Exercise objective ->
Lines with "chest" in them are to be located in the listing below and copied.

:::::

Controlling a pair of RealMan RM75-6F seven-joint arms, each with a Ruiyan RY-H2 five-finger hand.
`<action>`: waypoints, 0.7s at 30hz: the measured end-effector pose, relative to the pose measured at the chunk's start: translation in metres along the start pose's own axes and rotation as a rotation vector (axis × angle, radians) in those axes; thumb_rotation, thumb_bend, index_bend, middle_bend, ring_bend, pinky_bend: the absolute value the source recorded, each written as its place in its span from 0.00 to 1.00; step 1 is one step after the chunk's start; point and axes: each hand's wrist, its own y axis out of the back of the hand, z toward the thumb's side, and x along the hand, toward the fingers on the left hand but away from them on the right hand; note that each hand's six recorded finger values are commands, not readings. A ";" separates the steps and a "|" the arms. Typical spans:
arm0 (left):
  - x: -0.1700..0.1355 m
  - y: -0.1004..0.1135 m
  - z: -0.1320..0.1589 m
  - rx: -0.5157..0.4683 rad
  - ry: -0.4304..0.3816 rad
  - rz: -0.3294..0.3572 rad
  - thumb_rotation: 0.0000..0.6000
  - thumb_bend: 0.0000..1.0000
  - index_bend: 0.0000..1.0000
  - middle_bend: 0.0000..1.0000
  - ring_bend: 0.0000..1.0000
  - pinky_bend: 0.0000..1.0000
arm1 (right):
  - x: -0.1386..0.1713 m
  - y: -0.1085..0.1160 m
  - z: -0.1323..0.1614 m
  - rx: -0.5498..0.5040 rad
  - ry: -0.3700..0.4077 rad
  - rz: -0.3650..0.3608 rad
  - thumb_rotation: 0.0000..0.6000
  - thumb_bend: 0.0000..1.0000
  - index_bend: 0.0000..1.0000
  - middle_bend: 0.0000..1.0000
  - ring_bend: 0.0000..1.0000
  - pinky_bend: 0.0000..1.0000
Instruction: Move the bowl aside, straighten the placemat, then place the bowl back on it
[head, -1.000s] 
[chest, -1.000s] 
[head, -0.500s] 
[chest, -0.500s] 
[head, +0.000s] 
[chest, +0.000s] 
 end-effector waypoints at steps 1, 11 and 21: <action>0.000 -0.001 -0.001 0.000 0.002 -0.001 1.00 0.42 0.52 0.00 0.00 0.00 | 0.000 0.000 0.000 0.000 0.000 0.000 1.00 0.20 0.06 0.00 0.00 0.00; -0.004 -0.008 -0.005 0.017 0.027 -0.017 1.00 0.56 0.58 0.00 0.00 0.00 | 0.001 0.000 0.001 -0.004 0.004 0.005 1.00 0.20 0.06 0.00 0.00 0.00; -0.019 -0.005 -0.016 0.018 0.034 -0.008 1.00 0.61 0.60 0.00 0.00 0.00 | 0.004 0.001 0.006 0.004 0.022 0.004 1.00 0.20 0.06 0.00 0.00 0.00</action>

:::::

Solution to this exercise ->
[chest, -1.000s] 
[chest, -0.500s] 
[chest, +0.000s] 

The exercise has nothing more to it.